Para quienes tienen un familiar desaparecido, la implementación de la Ley General de Desaparición de Personas (enero de 2018) y los compromisos que se derivan de ella (Sistema Nacional de Búsqueda, Comisión Nacional, Consejo Nacional, Grupos de Búsqueda, Fiscalía Especializada) son un camino que recién inicia y que debería llevar a la pronta localización de sus seres queridos.

Siendo la desaparición un problema grave en estados como Jalisco (de acuerdo con datos del periodista Darwin Franco de los 5 mil 238 casos que investiga la Fiscalía General, 4 mil 184 ocurrieron bajo la actual administración de Aristóteles Sandoval), se esperaría que el recién nombrado fiscal especializado en personas desaparecidas del estado iniciaría su gestión reuniéndose con las familias, estableciendo mesas de diálogo, audiencias públicas o un sistema de contacto permanente con los colectivos constituidos para la localización, pero en vez de ello hizo un desafortunado pronunciamiento en el sentido de que las marchas para exigir la presentación con vida de los desaparecidos provocan dolor a las familias, estrés postraumático y que no es necesario salir a marchas tantas veces, recomendando que podrían mejor hacerlo una vez al año, por ejemplo.

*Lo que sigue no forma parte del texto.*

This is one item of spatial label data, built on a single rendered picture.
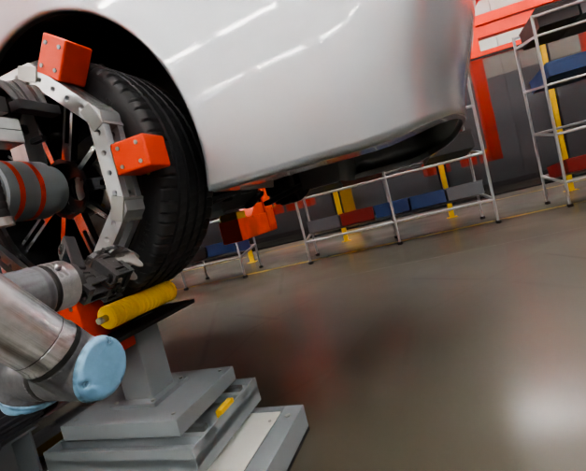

Un grupo de alrededor de cien psicólogos y organizaciones que realizan acompañamiento psicosocial a los familiares de desaparecidos dio respuesta inmediata a las declaraciones del fiscal especializado, destacando en su pronunciamiento que “las manifestaciones públicas de exigencia de búsqueda de las personas desaparecidas y de justicia contribuyen a visibilizar la problemática y tienen un sentido reparador en la medida en que abonan a que los hechos no se repitan” y que la “impunidad es la fuente más importante de revictimización para los familiares de personas desaparecidas”.

Pero además, tomar la calle o salir a marchar es un recurso democrático en ejercicio de la libertad de expresión de los ciudadanos para llamar la atención frente a un problema no resuelto. Las marchas permiten a las diversas voces de la sociedad visibilizar un conflicto latente que sigue sin respuesta.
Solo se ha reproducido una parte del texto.